Sunday, September 27, 2009

Mothers waking up to Ron Paul

Glenn Beck recently hosted a town hall with mothers, who he feels really get the long-term picture of what's happening in the country more than fathers do. In one part a woman says Ron Paul is the only one in Washington representing the people and then for a second or two pauses to reflect on Dr. Paul before proclaiming in wonderment "What he has done for our country is just amazing." In this next part Angel Robinson from Campaign for Liberty takes it to the Fed for about a minute and half starting at 2:20.

Go Moms!

Thursday, September 24, 2009

Student Organization Fair

A few weeks ago, put right across from the International Socialist Organization table, we were at the campus student org fair. Despite being surrounded by arch-enemies, it was tremendously successful. At least a dozen people had recognized our name from the chalking we had been doing for about a week, and we got over 60 new signatures, nearly all of which said that they completely agreed with us. Just goes to show you that there are more liberty streaks than you think, as long as you're willing to unearth them.

Wednesday, September 23, 2009

We're Getting Noticed!

Working towards the ideals of liberty at the UW Madison campus can sometimes feel a bit overwhelming when you're faced against a student body that can most correctly be characterized as dominated by socialist-liberals, some who have even come to the conclusion that health care is a natural "right". We'll save the health care debate for another day, however I think its important to talk about the challenge of this uphill battle. I often find my own enthusiasm for our message of "freedom from government" a bit bogged down by the apparent lack of support for the subject at our campus, but it's days like today that keep the fire in my belly churning. I opened the opinion section of the Badger Herald today and found a most inspiring article titled: "Realignment coming with Young Americans for Liberty"! I almost didn't believe it, but the author of the article cited our group as, "the right-wing student organization likeliest to effect genuine realignment within the Republican Party". A mention of our passionate tabling efforts on State Street mall for Constitution Day was mentioned as bringing a smile to his face. Well let me say that this article brought a smile to mine. I hold this article with great pride and as a showcase for the momentum of our group, showing us all that we're getting noticed, and more importantly, hopefully inspiring us so that we can achieve even more in the near future! I recommend reading the article for yourself, just try not to smile too much.

Constitution Day Project

On Friday September 18th, (the day after Constitution Day) our chapter set up a table at the end of State Street mall in order to hand out free constitutions, spread the message of liberty, and spread awareness of our organization on campus. We successfully handed out over 100 pocket constitutions, (we could have done a lot more if we had the resources) and also gave away other important information including Audit the Fed flyers. I recommend checking out the video posted in the link below to get the full picture of what we were about on Constitution Day of this year at UW Madison!
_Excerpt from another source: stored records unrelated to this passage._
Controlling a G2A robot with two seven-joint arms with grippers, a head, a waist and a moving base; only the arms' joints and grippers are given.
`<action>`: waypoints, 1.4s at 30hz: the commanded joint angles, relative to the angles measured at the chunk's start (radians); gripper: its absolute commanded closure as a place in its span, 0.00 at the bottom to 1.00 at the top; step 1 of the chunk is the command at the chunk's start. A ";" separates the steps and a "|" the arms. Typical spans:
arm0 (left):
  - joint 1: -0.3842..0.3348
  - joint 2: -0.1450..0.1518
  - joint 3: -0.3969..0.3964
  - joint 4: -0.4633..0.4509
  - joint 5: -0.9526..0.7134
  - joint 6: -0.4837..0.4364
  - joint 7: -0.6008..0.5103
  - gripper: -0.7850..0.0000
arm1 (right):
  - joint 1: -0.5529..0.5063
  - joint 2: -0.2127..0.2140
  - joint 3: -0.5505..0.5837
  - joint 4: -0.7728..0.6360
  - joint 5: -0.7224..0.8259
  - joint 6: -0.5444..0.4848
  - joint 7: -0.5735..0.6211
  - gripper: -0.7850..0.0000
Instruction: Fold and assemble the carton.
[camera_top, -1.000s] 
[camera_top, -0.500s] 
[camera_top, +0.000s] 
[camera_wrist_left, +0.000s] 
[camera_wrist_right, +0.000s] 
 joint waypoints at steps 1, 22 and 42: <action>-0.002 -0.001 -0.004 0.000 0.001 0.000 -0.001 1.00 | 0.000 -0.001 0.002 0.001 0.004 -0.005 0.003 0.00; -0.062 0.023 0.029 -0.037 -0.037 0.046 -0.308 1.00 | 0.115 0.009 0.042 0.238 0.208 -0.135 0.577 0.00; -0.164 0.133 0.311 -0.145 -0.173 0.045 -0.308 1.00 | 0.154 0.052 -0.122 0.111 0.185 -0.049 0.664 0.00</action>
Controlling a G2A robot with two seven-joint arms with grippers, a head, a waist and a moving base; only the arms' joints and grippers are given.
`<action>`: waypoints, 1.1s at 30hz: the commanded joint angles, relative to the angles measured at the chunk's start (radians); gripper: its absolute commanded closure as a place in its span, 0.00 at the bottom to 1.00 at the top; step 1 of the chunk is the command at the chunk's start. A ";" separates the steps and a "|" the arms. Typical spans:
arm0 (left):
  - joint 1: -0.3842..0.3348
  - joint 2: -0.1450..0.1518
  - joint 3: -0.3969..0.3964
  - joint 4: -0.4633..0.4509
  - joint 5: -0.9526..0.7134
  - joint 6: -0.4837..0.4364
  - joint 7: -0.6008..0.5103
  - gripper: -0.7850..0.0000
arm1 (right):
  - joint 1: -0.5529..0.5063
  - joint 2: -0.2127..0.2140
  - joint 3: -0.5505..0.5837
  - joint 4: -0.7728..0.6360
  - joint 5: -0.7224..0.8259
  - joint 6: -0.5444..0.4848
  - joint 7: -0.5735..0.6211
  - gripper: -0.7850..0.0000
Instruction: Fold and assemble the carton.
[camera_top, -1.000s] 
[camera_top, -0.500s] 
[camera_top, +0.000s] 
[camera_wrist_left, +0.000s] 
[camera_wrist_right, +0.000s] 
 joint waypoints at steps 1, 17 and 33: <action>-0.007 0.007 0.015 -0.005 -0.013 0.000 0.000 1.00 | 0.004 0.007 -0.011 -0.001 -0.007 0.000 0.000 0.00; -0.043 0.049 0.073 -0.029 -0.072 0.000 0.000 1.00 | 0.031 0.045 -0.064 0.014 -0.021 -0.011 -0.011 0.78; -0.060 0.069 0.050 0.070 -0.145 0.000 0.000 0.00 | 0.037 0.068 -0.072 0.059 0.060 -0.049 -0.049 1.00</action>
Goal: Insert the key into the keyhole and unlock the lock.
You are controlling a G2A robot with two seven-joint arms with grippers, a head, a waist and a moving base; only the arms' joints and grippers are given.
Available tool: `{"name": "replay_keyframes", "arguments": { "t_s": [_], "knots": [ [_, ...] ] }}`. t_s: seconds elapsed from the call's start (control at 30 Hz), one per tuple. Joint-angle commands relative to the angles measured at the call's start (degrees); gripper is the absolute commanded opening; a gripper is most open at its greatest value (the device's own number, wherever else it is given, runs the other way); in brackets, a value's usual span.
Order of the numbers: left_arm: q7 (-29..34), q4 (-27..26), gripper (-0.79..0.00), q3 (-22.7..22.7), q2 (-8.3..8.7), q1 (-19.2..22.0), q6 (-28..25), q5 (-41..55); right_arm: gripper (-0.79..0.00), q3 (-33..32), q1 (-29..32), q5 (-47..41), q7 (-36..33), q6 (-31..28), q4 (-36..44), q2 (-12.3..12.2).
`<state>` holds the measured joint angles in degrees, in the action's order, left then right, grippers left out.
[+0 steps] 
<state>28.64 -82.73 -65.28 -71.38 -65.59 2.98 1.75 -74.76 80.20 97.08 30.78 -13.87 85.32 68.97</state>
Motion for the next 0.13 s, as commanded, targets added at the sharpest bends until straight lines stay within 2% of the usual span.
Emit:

Wednesday, September 16, 2009

Drinking age of 21 doesn't work

There was a great opinion piece about the absurdities of the drinking age on CNN today by John M. Cardell. Over the summer, I met a Danish fellow who said that dangerous college binge drinking is entirely unheard of in Denmark - they're secret? the drinking age is 15. There, the phenomenon of rebellious drinking dies at age 14-16, while they are still in care of their parents. By the time they're living on their own, drinking is seen as a lubricant for social settings at most. This friend of mine even went so far as to cite the popularity of drugs in America as a side effect of our rediculous drinking laws, which make illegal drugs just as easily obtainable as alcohol for most people under 21. It really makes me wonder if "adults" will ever look at us hopeless, rauckus youths and realize that freedom and responsibility flow in both directions.